Technical Writing Without the Writing ✍️
From a technical writing perspective, Julie needed someone who could get into the weeds of the docs with her. Julie came to Mansa, ReadMe’s technical writer, with an interesting, albeit tedious, challenge—collate the extensive, and somewhat disparate, docs into a structure optimized for readability, without removing or rewriting any of the content. Julie provided Mansa with a template to match the structure and flow of Atelio’s marketing pages, and Mansa got to work.

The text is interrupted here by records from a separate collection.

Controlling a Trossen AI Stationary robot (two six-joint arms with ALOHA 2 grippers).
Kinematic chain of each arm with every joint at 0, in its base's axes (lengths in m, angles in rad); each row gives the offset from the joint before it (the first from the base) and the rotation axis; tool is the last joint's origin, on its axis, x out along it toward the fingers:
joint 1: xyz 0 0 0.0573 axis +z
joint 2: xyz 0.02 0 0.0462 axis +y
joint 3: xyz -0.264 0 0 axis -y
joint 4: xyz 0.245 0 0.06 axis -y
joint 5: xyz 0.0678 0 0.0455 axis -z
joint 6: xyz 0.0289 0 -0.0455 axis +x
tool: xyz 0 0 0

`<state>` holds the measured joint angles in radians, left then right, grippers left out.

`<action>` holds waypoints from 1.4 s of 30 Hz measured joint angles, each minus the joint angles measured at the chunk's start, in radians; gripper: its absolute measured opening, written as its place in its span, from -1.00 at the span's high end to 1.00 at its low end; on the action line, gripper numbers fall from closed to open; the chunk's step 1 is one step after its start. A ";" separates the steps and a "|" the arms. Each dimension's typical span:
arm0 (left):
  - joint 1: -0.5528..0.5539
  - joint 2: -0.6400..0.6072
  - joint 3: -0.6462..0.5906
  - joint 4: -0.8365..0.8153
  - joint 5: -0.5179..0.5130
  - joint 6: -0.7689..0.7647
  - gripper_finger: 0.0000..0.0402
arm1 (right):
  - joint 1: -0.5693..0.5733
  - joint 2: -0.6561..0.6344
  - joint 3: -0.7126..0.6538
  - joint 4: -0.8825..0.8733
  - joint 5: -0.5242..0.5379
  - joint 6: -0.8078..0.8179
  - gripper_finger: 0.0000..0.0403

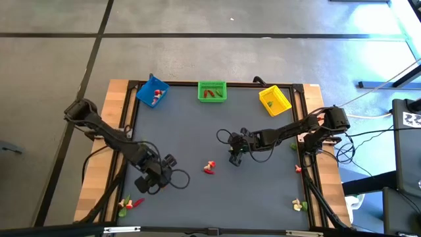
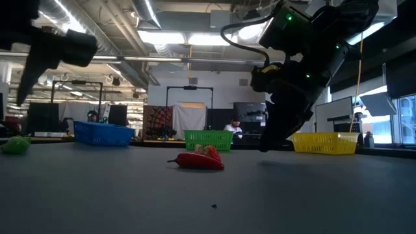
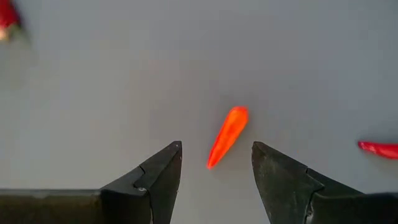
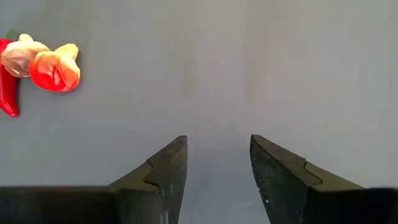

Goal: Sort produce into baskets
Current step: Put the orange chili pepper into the green bin

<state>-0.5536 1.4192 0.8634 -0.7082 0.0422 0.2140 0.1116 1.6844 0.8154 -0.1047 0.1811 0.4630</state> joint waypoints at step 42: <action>-0.018 0.223 0.006 0.070 0.000 -0.001 0.81 | 0.000 0.000 0.000 -0.002 0.021 -0.001 0.13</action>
<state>-0.5714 1.6418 0.8692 -0.6378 0.0417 0.2135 0.1114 1.6844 0.8154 -0.1062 0.2016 0.4622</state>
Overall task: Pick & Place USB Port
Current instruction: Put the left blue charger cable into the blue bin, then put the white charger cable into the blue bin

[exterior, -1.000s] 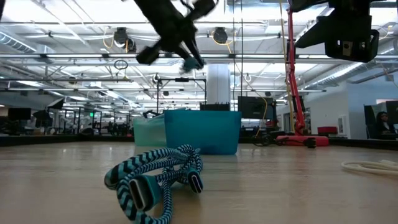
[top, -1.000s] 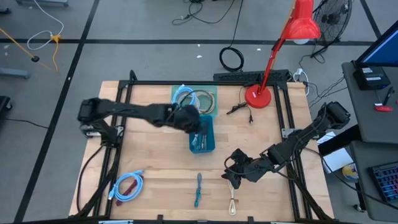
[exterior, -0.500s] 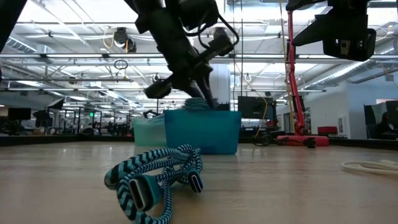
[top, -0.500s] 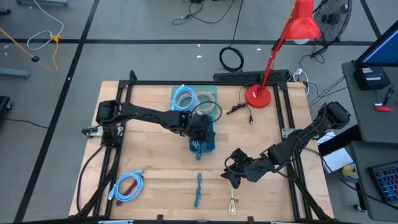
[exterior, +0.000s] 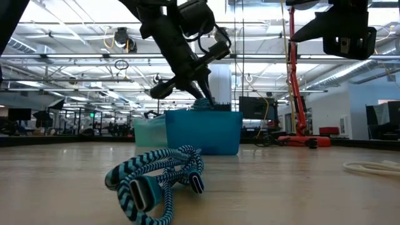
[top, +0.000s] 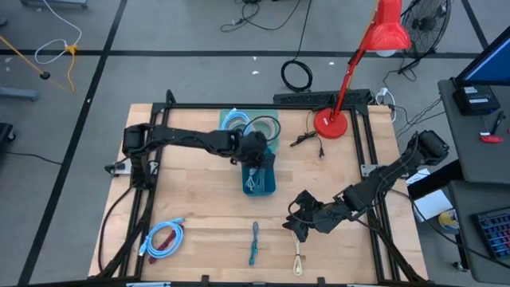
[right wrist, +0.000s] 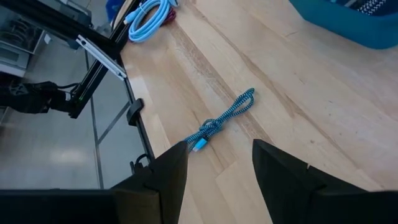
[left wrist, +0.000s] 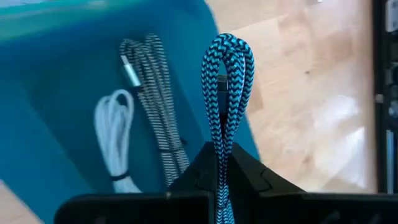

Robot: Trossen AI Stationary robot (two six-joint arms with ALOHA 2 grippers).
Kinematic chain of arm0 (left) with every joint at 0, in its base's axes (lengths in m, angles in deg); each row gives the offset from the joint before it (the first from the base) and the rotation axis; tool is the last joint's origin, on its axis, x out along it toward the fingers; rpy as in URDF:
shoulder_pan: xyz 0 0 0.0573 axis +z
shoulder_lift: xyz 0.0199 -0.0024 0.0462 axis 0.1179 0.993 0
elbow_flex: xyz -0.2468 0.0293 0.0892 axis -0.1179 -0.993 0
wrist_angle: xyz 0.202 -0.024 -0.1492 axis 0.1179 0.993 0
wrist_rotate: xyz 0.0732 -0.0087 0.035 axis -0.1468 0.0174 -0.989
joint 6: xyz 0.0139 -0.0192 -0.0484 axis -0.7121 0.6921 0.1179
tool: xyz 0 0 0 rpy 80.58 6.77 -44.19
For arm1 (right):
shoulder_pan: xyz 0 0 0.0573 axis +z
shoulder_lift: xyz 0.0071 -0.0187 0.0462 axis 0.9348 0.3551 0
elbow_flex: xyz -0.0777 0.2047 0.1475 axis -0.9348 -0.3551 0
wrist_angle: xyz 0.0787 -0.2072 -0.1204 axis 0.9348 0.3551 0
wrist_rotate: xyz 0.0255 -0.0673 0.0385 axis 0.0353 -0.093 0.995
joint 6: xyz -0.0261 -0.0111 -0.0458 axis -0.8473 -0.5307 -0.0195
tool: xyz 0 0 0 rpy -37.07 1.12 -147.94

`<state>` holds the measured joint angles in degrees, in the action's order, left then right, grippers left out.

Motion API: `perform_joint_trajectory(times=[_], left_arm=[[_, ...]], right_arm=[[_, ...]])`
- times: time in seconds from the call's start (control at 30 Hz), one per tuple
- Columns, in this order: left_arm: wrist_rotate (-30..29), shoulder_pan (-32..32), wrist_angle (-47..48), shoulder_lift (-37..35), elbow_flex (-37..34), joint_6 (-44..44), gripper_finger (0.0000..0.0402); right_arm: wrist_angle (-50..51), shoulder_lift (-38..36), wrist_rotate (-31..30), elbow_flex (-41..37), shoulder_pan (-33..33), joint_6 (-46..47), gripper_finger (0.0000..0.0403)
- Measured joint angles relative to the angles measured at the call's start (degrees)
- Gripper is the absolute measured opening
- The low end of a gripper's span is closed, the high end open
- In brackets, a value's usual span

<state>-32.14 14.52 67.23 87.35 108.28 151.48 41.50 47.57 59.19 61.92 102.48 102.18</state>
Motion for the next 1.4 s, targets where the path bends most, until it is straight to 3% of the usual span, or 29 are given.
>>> perform_joint_trajectory(times=[0.33,0.73,0.9,1.07,1.27,1.4], left_arm=[[0.55,2.09,4.6,-0.02,0.0,-1.49,0.0013],[-0.01,2.03,5.65,-0.02,0.0,-2.74,0.0169],[3.24,2.03,1.94,-1.17,0.0,-6.65,0.0194],[7.84,1.7,-2.89,-7.32,0.0,-12.89,0.0197],[8.33,-4.65,-0.54,-17.91,0.04,-14.13,0.0197],[3.11,-13.26,2.88,-22.28,0.09,-13.67,0.0197]], right_arm=[[0.0,0.0,0.16,0.0,0.0,-0.92,0.0171],[0.02,0.0,0.2,0.0,-0.07,-1.54,0.0171],[0.02,0.0,0.17,0.0,-0.07,-1.06,0.0171],[0.03,0.0,0.63,0.0,-0.07,-0.24,0.0171],[1.99,0.0,5.95,0.0,1.56,3.14,0.0171],[8.31,0.0,6.31,0.0,4.76,8.97,0.0152]])
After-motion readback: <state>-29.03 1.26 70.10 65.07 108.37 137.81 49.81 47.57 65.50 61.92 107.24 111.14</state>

I had made an initial template for the docs to match what the marketing team was doing and I was told, ‘You cannot remove anything. Don’t rewrite anything. Just reorganize it.’ It’s a tedious task that involves going through everything. They were written by four people over time and you could tell by looking at them. Julie Hubschman, Head of Developer Experience
Bringing well over a decade of technical writing expertise to the project, Mansa employed information architecture best practices to optimize the Guides and API Reference sections for discoverability and navigability. The result was an entirely new content architecture, replete with categories, overview pages, and nested subpages, but with little impact to the content itself, per Julie’s request.
Ready, Set, Launch 🚀
It was a sprint to the finish line for both teams but launch day arrived, the press release went live, and so too did Atelio’s website and developer hub. “The docs are one of the most viewed parts of the site to this day. I think that speaks to who we’re serving,” says Julie.
In terms of the Atelio team’s response? You can say what ReadMe’s team delivered took them by surprise—in a good way. Julie commented, “We were able to get [Atelio’s developer hub] to look like it was part of a page made by a whole different company, which was really amazing. The fact that ReadMe did what they did is like witchcraft.”